SUPREME COURT OF THE STATE OF NEW YORK APPELLATE DIVISION: SECOND JUDICIAL DEPARTMENT
December 16, 2008
IN THE MATTER OF WALTER MOORMAN, ETC., APPELLANT,
MEADOW PARK REHABILITATION AND HEALTH CARE CENTER, LLC, RESPONDENT.
Appeal from an order of the Supreme Court, Queens County (Dollard, J.), entered June 2, 2008, which denied the petitioner's application to remove an action pending in the Civil Court of the City of New York, to the Supreme Court, Queens County.
Published by New York State Law Reporting Bureau pursuant to Judiciary Law § 431.
This opinion is uncorrected and subject to revision before publication in the Official Reports.
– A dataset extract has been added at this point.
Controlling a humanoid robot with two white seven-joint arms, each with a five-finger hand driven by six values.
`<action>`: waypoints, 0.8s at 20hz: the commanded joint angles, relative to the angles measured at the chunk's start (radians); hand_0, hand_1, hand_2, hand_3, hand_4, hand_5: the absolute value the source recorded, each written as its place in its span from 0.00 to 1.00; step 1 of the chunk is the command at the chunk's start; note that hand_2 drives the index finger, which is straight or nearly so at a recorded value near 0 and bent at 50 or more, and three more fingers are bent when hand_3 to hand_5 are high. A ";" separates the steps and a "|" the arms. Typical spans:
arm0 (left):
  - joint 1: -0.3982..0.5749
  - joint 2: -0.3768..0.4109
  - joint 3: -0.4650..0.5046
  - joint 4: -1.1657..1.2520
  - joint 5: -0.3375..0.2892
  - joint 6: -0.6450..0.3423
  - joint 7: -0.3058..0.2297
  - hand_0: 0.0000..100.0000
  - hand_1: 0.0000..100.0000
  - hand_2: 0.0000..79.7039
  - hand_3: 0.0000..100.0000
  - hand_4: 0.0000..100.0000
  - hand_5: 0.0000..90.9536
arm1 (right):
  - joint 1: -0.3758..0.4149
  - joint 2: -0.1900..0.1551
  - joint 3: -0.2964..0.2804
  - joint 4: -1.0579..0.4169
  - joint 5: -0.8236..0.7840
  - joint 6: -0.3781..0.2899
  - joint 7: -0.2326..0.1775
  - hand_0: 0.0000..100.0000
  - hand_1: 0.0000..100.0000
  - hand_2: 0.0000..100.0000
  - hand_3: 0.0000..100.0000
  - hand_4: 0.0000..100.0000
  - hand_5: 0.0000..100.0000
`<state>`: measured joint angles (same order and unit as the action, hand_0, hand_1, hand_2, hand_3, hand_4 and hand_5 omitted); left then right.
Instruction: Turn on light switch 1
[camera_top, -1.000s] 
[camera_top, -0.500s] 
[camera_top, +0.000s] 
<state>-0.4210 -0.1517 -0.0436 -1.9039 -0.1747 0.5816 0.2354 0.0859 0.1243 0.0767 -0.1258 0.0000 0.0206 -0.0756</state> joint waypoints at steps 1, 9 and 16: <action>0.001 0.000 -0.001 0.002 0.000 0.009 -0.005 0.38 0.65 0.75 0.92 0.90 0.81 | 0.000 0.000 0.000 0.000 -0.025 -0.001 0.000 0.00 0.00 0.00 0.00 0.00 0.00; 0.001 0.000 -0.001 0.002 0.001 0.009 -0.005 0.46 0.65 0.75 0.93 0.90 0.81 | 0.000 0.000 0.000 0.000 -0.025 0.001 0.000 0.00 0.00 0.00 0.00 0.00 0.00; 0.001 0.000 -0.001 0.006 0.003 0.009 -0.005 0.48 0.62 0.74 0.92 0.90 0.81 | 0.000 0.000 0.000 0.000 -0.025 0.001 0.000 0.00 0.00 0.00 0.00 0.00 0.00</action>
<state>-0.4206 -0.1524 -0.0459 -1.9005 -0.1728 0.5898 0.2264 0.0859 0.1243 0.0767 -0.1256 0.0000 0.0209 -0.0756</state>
REINALDO E. RIVERA, J.P., ANITA R. FLORIO, DANIEL D. ANGIOLILLO, WILLIAM E. McCARTHY and CHERYL E. CHAMBERS, JJ.
(Index No. 7619/08)
DECISION & ORDER
ORDERED that the order is affirmed, without costs or disbursements.
The Supreme Court did not improvidently exercise its discretion in denying the petitioner's application to remove the action from the Civil Court of the City of New York to the Supreme Court, Queens County (see CPLR 325[b]). The application was based upon the premise that the petitioner intended to assert a counterclaim seeking damages in excess of the Civil Court's $25,000 jurisdictional limit. However, it is clear that the Civil Court has jurisdiction over counterclaims in excess of the monetary limitation (see NY Const, art VI, § 15[b]; Civil Court Act § 208[b]). Moreover, the Supreme Court properly declined to consider the new arguments or new grounds, asserted for the first time in the petitioner's reply papers, in support of the relief sought (see Matter of Allstate Ins. Co. v Dawkins, 52 AD3d 826; Matter of Harleysville Ins. Co. v Rosario, 17 AD3d 677; Matter of TIG Ins. Co. v Pellegrini, 258 AD2d 658).
RIVERA, J.P., FLORIO, ANGIOLILLO, McCARTHY and CHAMBERS, JJ., concur.